* WORK TO COMPLETE
Once the images are set aside, print the remaining lines below exactly.

* INFORMATION SHOWN

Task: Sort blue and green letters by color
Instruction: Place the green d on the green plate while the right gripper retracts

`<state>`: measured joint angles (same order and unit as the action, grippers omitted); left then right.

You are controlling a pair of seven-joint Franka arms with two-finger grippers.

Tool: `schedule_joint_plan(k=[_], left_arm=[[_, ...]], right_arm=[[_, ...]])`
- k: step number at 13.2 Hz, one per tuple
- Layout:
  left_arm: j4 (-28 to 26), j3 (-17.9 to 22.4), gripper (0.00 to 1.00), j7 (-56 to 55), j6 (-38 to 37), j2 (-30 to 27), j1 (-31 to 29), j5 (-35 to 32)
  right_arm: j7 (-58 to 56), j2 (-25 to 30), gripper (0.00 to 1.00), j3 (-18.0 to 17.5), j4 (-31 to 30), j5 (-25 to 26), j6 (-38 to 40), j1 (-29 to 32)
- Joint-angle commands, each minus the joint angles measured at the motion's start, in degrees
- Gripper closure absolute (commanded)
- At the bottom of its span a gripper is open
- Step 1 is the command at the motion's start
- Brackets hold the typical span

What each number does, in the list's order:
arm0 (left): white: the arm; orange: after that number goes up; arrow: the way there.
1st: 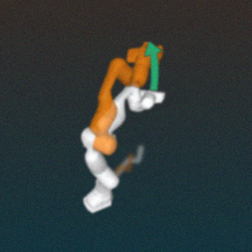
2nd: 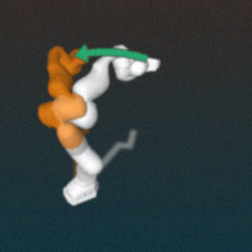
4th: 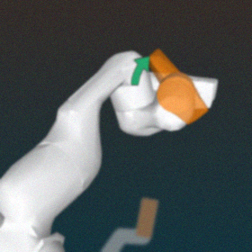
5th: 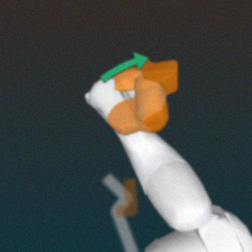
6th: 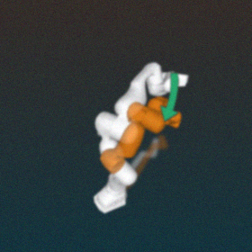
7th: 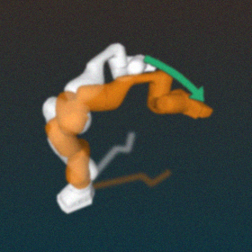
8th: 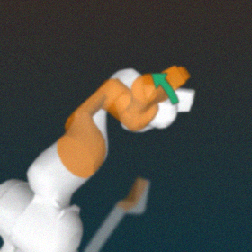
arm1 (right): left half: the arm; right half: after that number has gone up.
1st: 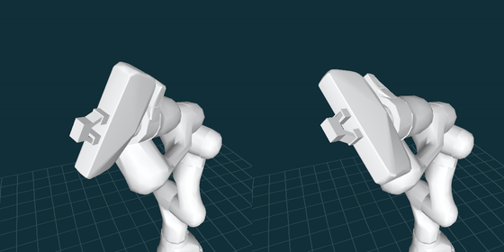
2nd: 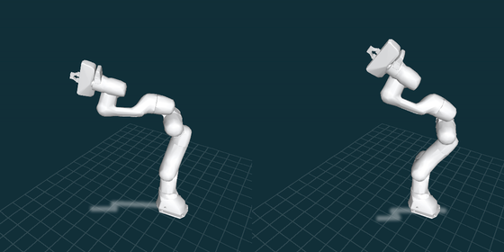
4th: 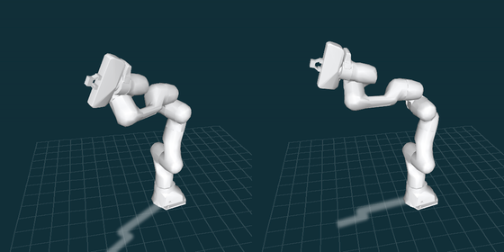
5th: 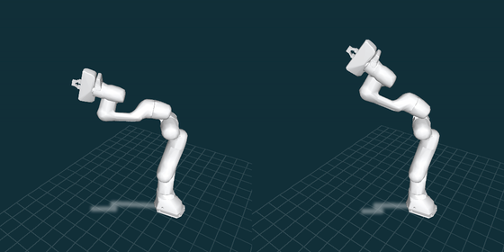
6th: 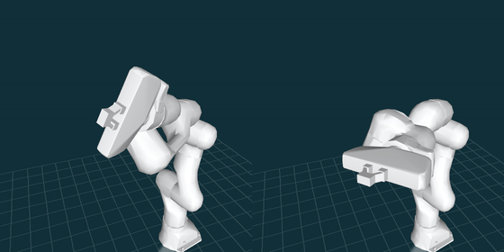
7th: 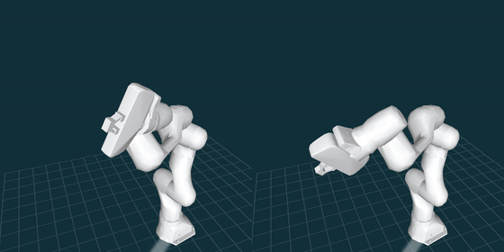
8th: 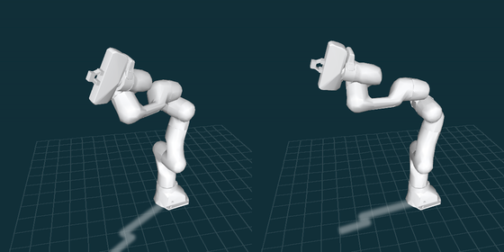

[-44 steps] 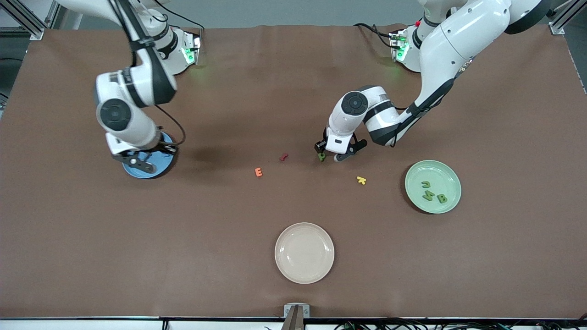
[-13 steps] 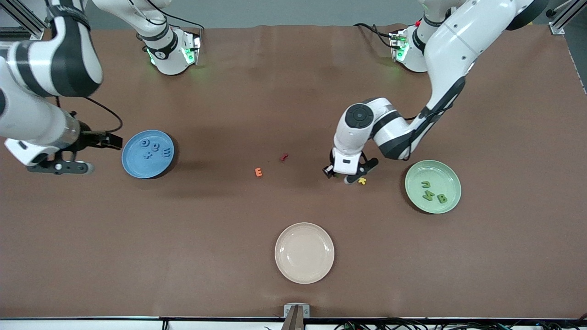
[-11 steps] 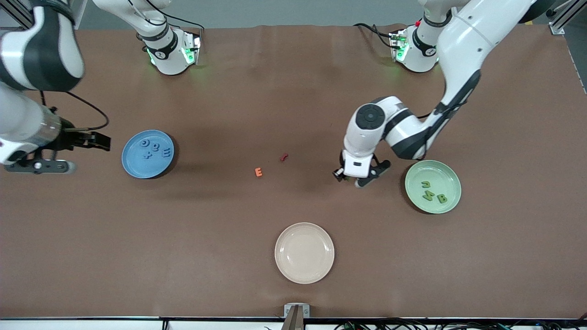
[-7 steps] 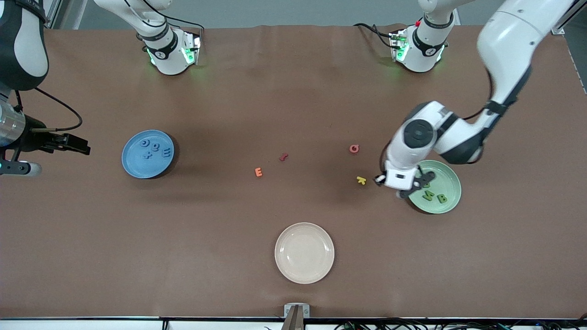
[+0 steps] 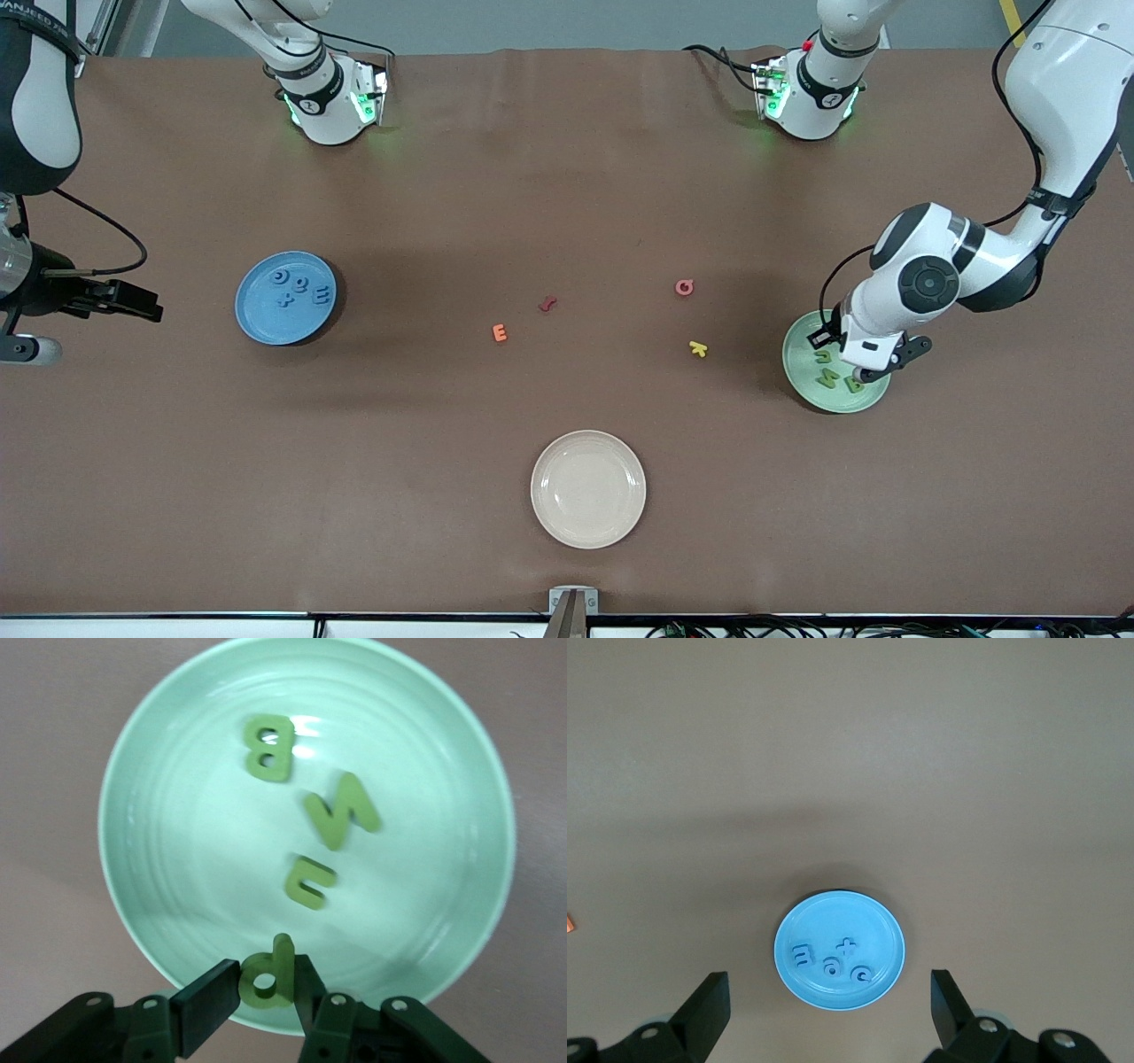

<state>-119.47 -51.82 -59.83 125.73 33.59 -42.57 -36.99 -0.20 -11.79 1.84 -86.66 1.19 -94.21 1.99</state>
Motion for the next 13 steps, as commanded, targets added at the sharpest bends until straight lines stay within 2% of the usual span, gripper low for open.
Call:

* WRITTEN REPLY
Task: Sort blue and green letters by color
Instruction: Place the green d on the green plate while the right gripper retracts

`<state>`: measured joint angles (same order and unit as the action, grippers omitted); left then right.

You are controlling a pair of seven-joint Franka arms with two-finger grippers.

Tool: `schedule_joint_plan(k=[_], left_arm=[[_, ...]], right_arm=[[_, ...]])`
- k: step number at 13.2 Hz, one per tuple
- Layout:
  left_arm: j4 (-28 to 26), j3 (-17.9 to 22.4), gripper (0.00 to 1.00), j7 (-56 to 55), j6 (-38 to 37), j2 (-30 to 27), j1 (-31 to 29), j5 (-35 to 32)
  right_arm: j7 (-58 to 56), j2 (-25 to 30), gripper (0.00 to 1.00), j3 (-18.0 to 17.5), j4 (-31 to 30), j5 (-25 to 26), j6 (-38 to 40), j1 (-29 to 32)
- Joint-angle commands, each minus the joint angles measured at the motion's start, in degrees
- Gripper closure absolute (commanded)
- At the bottom of its span a gripper is open
- Step 1 is the command at the motion's start
- Brackets hold the typical span

What each number does, in the list's order:
arm0 (left): white: the arm; orange: after that number goes up; arrow: the way there.
1st: 
2nd: 
4th: 
5th: 
6th: 
7th: 
8th: 
arm1 (right): left half: the arm; right half: after that number has gone up.
1st: 
2nd: 
4th: 
5th: 
6th: 
7th: 
8th: 

[-44 steps] 
[-13 steps] 
[-11 steps] 
[-7 steps] 
[+0 steps] 

<state>-119.47 -51.82 -59.83 125.73 33.59 -42.57 -36.99 -0.20 -11.79 1.84 -86.66 1.19 -94.21 1.99</state>
Motion for the next 13 steps, as commanded, targets added at the sharpest bends until straight lines stay within 2% of the usual span, gripper low for open.
Call:

The response to this exercise is now complete.